I admiringly refer to myself as a cat lady. I’ve also spent nearly all of my years obsessed with witches in pop culture—Practical Magic and The Craft were on constant replay in my house. If you’ve ever lived with cats, you’ll know there’s a bit of a crossover. Cats feel like magical creatures in tiny, furry bodies. They are weird and funny, sweet, and protective.
So consider my amazement when I stumbled upon this Cats Rule the Earth Tarot Deck and guidebook. Tarot decks come in nearly any theme. There are ones themed around movies, decks with modern art, and even a Victorian-themed flora and animal deck. I have the traditional Rider-Waite Tarot Deck, but I also have a Barbie deck I cherish. Cats are, naturally, the next logical step for my collection, and none have quite caught my eye like this one.

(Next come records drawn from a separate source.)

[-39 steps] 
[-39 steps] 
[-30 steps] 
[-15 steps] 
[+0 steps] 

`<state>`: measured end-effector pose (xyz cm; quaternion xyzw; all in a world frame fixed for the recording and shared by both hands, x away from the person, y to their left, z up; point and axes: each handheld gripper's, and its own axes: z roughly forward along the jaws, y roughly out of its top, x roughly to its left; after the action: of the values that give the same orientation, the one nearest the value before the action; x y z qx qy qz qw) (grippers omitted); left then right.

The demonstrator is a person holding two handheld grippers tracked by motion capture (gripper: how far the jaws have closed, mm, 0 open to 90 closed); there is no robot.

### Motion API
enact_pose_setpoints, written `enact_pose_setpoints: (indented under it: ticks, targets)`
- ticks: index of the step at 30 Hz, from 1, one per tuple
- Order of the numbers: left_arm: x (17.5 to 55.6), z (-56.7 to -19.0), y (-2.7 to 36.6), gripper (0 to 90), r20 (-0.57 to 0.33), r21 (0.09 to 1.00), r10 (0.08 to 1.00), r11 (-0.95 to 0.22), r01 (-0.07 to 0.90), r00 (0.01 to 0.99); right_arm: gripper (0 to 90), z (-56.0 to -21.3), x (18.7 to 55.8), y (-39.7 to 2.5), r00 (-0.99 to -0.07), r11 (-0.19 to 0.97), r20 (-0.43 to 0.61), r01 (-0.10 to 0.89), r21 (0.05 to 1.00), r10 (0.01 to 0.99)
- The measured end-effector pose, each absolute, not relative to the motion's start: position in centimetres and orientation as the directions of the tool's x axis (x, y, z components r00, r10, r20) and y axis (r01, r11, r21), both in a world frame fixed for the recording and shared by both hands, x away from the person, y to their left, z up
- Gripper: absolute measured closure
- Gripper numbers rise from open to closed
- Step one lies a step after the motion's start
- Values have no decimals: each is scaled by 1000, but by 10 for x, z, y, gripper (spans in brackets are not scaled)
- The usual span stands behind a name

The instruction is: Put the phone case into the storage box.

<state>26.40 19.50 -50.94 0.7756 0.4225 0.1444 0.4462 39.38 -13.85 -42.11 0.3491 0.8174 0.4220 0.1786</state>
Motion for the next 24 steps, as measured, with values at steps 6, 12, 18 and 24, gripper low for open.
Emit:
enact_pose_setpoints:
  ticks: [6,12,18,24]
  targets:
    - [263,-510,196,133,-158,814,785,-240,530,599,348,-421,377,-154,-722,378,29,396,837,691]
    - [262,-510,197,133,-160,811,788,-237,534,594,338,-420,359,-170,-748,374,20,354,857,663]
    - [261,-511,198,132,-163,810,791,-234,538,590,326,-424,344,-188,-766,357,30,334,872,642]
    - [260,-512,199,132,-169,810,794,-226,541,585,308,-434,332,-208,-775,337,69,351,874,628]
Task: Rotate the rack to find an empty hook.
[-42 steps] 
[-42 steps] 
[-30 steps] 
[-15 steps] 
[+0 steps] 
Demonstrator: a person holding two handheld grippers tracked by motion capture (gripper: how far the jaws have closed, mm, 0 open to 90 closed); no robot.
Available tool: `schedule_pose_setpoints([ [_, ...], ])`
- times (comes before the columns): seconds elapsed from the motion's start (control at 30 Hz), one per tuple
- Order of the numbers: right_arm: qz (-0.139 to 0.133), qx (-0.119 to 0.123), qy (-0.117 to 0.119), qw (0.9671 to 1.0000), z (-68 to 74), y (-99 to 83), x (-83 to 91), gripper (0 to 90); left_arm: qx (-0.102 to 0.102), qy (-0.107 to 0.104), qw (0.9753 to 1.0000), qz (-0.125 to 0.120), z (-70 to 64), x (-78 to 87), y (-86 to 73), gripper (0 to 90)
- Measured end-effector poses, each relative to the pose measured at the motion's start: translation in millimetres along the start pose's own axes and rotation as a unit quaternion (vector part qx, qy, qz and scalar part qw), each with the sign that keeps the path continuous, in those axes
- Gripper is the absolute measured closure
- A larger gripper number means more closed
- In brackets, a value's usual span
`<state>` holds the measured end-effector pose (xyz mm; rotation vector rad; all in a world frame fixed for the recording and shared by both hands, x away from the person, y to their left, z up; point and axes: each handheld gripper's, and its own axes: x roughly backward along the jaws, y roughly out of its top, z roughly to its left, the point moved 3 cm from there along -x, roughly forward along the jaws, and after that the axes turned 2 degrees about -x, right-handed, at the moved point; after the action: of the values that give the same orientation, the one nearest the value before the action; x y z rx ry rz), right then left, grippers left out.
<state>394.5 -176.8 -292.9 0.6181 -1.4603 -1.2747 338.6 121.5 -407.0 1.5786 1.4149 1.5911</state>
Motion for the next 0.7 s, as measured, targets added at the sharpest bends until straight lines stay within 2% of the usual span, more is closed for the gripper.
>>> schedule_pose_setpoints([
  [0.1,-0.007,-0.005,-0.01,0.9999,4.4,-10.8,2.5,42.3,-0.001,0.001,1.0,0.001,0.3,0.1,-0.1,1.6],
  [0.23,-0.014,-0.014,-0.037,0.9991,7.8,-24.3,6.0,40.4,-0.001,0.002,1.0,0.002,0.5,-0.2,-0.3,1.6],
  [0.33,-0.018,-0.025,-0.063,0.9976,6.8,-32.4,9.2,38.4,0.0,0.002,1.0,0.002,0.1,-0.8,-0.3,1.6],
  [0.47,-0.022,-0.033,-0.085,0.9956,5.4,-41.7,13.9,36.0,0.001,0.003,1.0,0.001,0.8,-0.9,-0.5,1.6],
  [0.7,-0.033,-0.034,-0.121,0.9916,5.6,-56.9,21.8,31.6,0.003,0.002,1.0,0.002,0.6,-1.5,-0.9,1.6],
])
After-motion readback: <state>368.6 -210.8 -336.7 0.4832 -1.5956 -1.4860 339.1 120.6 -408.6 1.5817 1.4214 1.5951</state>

Tarot traditions say you should spend a lot of time with your deck for it to work well for you, so it makes sense to invest in decks that tickle your fancy, right? Whether you’re a complete tarot newbie or are looking for a new deck, this one is a must-get for any cat lovers.
Pick a Card
Tarot doesn’t predict the future, and if you get a reading by someone who tells you otherwise, they’re just in it for the con. It’s fun to play, but the cards aren’t meant to be taken literally. The death card, for example, rarely refers to physical death, but you can take it to mean the end of a certain something—a job or a relationship. Tarot might help you see a certain situation in your life a little differently; it’s not too different from meditation.
Even if you don’t know the first thing about tarot, you can still appreciate the stunning feline illustrations in this deck, all done by Thiago Corrêa. The traditional depictions are expertly updated here. Death is represented by a cat skull; the Chariot is a cat in a wheelchair; and the Devil is a sphynx in a chain collar. There are one-eyed cats, sphynxes with tattoos, and cats in witch hats, naturally.
Sometimes I find modern interpretations of tarot cards to stray too far from the original and, as someone still trying to learn what the cards mean, it can get confusing. Here, that’s not the case. The drawings are so good I’ve considered getting a second deck so I can frame a few in my cat corner—the part of my living room where the litter box sits is adorned in cat-related art.
The cards are the draw here, but I was pleasantly surprised with the included guidebook written by Catherine Davidson. It’s one of the best books I’ve read that comes with a deck; often these included books leave me more confused about how to read the cards than I was when I started. This one is packed with information in small tidbits that are easy to digest.
Experienced tarot readers likely have a deeper understanding than this book offers, but for those of us who need a little guidance, it’s excellent. You’ll find explanations of all 78 cards that are brief enough to understand quickly with enough room for your own interpretations. You can consult it while you read a spread without feeling like you’ve lost your groove.
The guidebook also includes helpful pages on getting to know tarot, and Davidson breaks down the Major and Minor Arcana (what makes up any tarot deck) and what the numbers and court cards might signify. The Pages court card, for example, represents a young person with childlike qualities, such as curiosity and joy.
I like that the guidebook touches on the best practices for preparing to read and reading tarot, and also includes four examples of spreads to try, such as the Cat’s Paw five-card spread. There’s also advice on how to interpret the spread—not just the individual cards themselves but how they work as a group, the qualities they share, and their differences.
I don’t know if I’ll ever be a master tarot reader, but I already feel more equipped with this set. Whether you’ve never tried tarot before or you want to buy a gift for a friend who likes witchy things, consider this deck. The whole thing comes in a nice keepsake box. I already knew my cats were far superior beings to me, but this deck confirms it.